It was shown by Rudich in his PhD thesis [R] that it is not possible to construct one-way permutations (OWPs) from one-way functions (OWFs) in the framework of black-box reductions.$^1$ This was later strengthened by Matsuda and Matsura [MM], who ruled out black-box construction of OWPs from injective OWFs (which are much more structured than OWFs) that expand by even a single bit. So, yes assuming OWPs is strictly stronger than assuming OWFs (or iOWFs).
The technique employed in both the results is called oracle separations. The idea is to construct an oracle relative to which OWFs (or iOWFs) exist, but any black-box construction of one-way permutations is broken. An overview of Rudich's argument can be found on this thread.

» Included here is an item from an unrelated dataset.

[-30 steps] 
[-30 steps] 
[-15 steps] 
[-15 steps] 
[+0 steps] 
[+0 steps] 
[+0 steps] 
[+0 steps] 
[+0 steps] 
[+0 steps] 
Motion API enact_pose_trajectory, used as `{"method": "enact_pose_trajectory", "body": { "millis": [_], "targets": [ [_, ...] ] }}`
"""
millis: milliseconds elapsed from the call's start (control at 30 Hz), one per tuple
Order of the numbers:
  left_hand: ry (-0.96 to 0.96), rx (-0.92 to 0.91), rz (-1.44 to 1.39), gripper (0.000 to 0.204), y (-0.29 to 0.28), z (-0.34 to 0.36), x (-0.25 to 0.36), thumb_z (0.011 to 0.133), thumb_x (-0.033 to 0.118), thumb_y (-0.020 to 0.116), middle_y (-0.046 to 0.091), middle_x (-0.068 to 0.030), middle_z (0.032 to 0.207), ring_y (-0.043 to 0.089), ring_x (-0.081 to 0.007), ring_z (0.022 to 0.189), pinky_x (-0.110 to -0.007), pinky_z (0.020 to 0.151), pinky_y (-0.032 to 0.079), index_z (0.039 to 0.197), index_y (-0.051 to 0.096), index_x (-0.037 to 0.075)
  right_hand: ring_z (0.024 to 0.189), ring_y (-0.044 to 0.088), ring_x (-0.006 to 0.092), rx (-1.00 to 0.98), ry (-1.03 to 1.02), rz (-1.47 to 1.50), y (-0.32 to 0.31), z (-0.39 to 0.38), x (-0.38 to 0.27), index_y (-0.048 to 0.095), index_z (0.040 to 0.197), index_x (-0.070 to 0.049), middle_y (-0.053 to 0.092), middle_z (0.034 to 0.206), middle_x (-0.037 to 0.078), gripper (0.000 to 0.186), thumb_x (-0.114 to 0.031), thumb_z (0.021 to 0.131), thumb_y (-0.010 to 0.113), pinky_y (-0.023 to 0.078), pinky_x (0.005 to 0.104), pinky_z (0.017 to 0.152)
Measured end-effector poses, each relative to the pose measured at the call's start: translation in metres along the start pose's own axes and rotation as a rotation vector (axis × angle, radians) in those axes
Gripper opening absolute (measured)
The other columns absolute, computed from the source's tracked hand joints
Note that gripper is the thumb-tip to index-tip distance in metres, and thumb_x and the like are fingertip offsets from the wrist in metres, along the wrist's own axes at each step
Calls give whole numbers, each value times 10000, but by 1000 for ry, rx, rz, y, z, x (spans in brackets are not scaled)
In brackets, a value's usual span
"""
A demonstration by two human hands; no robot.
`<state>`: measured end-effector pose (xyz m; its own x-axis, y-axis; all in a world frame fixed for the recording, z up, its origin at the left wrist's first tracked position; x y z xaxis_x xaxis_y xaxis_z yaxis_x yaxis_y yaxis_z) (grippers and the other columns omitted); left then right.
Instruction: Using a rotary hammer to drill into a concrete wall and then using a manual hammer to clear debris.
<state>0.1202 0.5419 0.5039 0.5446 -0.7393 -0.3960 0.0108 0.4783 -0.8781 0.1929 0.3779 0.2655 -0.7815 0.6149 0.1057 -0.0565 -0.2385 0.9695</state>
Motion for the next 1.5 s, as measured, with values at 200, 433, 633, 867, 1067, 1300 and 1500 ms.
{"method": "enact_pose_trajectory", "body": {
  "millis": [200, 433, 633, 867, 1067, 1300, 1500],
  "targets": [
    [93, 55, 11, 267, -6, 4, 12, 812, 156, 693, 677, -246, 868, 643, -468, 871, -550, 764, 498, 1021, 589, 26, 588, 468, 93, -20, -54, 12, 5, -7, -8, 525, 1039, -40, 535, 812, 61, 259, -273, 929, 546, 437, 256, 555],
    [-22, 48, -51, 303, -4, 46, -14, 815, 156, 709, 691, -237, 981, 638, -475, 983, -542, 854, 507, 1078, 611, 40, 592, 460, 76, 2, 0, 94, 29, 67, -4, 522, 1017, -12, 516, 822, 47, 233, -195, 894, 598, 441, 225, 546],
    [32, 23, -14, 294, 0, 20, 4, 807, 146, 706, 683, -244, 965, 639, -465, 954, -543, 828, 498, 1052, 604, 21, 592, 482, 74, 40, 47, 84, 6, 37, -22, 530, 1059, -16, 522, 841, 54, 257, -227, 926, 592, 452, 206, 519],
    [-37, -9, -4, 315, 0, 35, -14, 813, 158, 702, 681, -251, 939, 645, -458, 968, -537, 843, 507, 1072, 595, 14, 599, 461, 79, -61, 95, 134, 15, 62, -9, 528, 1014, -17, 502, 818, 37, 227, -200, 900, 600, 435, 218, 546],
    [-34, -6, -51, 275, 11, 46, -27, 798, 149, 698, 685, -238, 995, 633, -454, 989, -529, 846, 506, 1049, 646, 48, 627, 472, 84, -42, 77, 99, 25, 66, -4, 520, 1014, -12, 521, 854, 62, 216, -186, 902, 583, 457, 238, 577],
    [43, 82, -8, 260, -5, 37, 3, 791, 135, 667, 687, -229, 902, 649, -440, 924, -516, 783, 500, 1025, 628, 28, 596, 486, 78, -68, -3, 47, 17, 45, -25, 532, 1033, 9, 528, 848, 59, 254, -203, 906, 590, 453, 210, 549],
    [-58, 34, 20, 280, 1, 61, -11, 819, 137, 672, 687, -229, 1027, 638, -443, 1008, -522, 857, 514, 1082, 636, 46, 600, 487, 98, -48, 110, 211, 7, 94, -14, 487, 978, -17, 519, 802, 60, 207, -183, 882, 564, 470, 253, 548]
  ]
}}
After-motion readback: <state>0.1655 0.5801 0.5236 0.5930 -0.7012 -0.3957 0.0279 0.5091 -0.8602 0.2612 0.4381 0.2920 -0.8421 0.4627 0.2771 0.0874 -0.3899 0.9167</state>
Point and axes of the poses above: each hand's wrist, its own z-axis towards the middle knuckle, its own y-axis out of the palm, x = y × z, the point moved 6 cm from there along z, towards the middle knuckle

But as Maeher points there could still exists non-black-box constructions of OWPs from OWFs. For example, we know that given indistinguishability obfuscation (IO), it is possible to construct (even trapdoor) OWPs from OWFs [BPW].$^2$ I believe a construction without IO is still open.
You can read more about the different notion of reductions here and on black-box separations here and the references therein.
$^1$ This was under a conjecture which was later proved by Kahn et al. [KSS].
$^2$ There have been attempts at at ruling out even non-black construction of cryptographic objects from one-way functions (e.g, [DS]), but I am not sure if any of them extend to OWPs.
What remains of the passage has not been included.